The contempt with which the regime is treating the Geneva talks is based on the fact that it believes that it has the upper hand, militarily and politically — thanks to the limitless backing it has received from its two big supporters, Iran and Russia. Content in this belief, it has also found it fit to embarrass its main international patron, Moscow, by not coming back for the talks. Last month, Russian President Vladimir Putin had said a political settlement should be finalised within the UN’s Geneva process. The crux of the problem, from the perspective of the regime, seems to be the Syrian opposition’s position that it remains committed to a political transition in which Al Assad would have no role.

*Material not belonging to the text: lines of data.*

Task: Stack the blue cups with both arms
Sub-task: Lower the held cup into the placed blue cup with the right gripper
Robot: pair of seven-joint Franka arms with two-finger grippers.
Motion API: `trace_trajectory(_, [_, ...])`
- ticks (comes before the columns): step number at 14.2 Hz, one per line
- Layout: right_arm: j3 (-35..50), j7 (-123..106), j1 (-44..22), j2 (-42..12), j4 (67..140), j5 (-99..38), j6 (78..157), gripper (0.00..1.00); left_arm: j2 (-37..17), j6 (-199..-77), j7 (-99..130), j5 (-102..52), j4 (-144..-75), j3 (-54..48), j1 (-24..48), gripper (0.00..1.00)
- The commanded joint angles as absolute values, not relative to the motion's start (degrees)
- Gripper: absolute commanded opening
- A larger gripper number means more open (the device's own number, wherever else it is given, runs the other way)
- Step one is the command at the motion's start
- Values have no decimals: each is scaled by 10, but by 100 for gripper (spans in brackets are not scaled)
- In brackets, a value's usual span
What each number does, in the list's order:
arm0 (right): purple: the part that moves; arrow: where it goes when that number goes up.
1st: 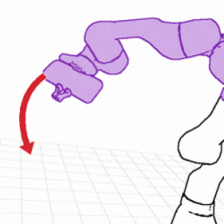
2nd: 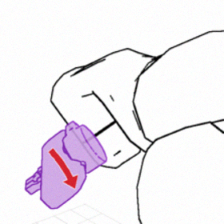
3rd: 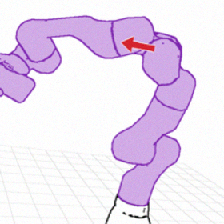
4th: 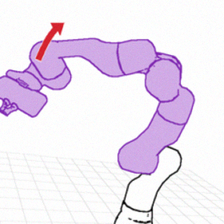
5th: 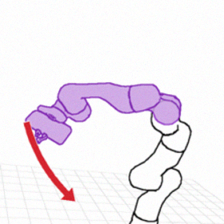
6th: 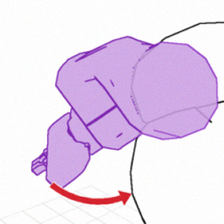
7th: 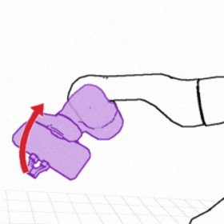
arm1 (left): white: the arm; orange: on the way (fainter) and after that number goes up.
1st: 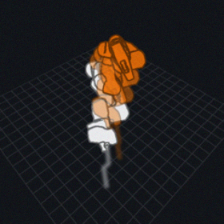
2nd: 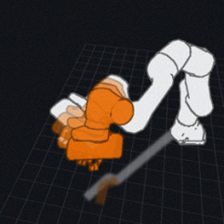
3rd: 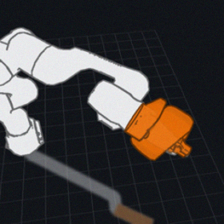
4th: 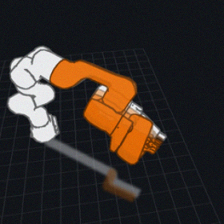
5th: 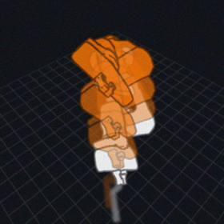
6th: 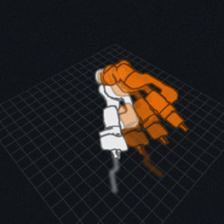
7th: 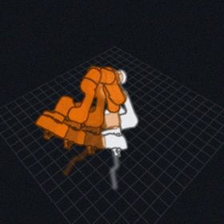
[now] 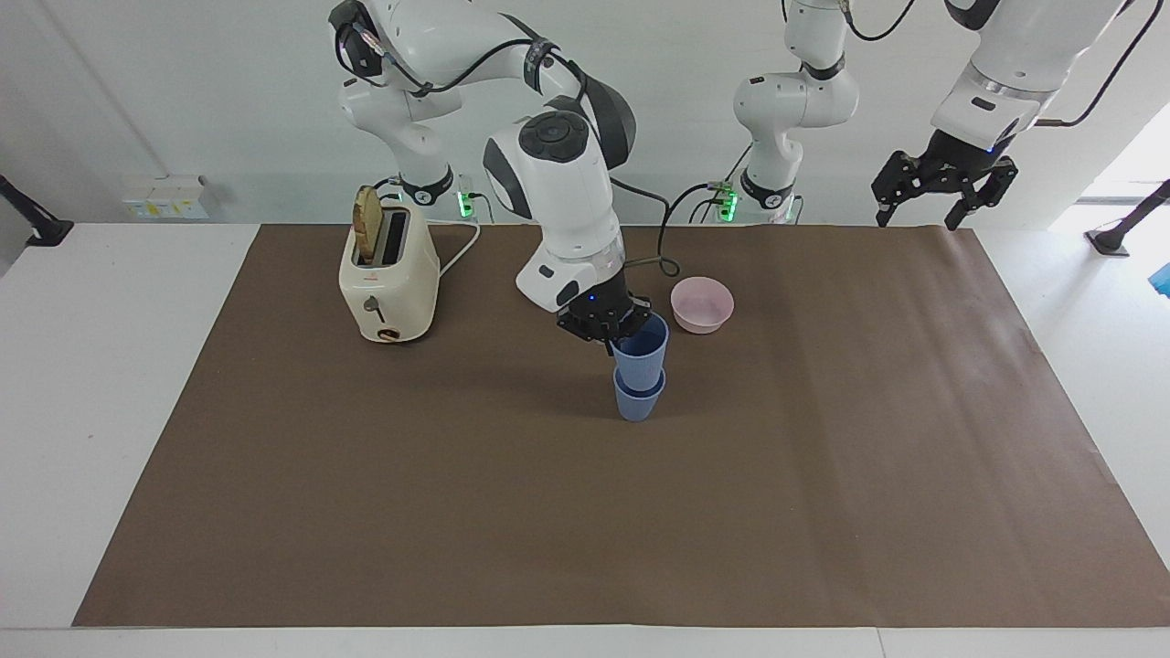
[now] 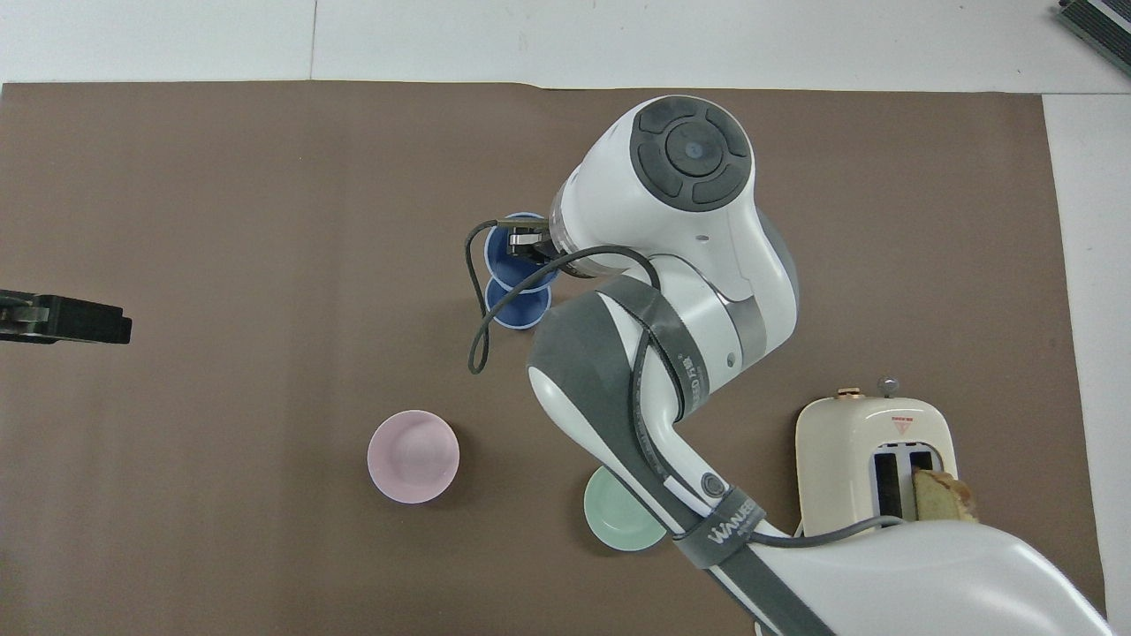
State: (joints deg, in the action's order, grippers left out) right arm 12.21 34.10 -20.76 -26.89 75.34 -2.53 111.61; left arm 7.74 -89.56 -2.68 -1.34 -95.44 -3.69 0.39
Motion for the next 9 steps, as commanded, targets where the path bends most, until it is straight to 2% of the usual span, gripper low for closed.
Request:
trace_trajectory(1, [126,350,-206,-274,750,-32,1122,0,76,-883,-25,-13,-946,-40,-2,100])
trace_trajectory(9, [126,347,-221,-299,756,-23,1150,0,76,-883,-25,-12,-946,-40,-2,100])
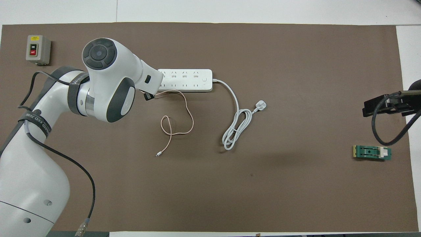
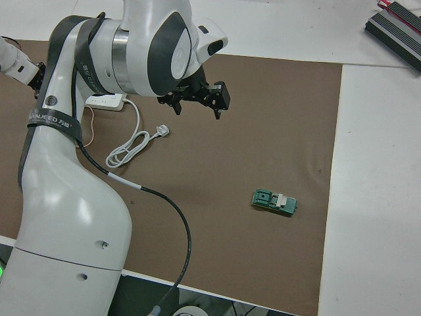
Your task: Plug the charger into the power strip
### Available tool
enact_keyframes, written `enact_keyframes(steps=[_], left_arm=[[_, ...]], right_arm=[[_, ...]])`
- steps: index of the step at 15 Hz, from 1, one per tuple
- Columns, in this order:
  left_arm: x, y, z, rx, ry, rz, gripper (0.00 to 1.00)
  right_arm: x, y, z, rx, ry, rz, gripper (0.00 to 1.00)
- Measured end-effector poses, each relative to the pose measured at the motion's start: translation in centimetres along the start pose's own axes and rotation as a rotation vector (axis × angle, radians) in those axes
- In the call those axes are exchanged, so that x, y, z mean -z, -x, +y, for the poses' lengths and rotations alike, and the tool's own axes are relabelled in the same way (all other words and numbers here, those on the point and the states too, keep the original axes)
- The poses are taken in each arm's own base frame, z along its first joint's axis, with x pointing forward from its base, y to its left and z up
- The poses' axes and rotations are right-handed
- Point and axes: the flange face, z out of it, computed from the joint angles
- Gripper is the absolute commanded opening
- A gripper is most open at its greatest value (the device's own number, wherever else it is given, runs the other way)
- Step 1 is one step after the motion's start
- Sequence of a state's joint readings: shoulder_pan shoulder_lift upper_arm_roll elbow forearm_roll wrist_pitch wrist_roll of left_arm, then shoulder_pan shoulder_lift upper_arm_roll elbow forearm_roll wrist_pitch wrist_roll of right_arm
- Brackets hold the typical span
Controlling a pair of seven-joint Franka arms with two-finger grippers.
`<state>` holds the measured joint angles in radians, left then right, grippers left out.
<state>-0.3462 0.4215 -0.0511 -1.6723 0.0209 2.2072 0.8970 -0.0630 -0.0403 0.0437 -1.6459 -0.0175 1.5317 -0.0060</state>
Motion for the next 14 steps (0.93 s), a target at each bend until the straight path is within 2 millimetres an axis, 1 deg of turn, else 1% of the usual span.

With this convenient excuse in hand, and while only paying lip service to the ‘peace process’, the regime is continuing full steam with its scorched-earth policies of indiscriminate aerial bombardment in urban areas, siege warfare, torture and extrajudicial killings.
As global powers talk about ‘peace’, the bodies pile up in Eastern Gouta and Idlib. Opposition spokesman Yahya Aridi called on the UN and allies of Al Assad to halt a bombing campaign that has escalated in the past three weeks, with about 850 people killed and injured in Eastern Gouta. The area has been under a cruel regime siege for years. Even horrific images of dead or emaciated children have not been enough to rally the world community to seriously look for an end to the Syrian war.
The fact that the regime is not taking the Geneva talks seriously will impact Russia indirectly. Russia sees itself as the world power that can bring the Syrian conflict to an end. But there is a clear realisation in Moscow that for this to happen, any final deal should have the blessings of the international community. And that is where the UN comes in, as no other international organisation can bestow more international credibility.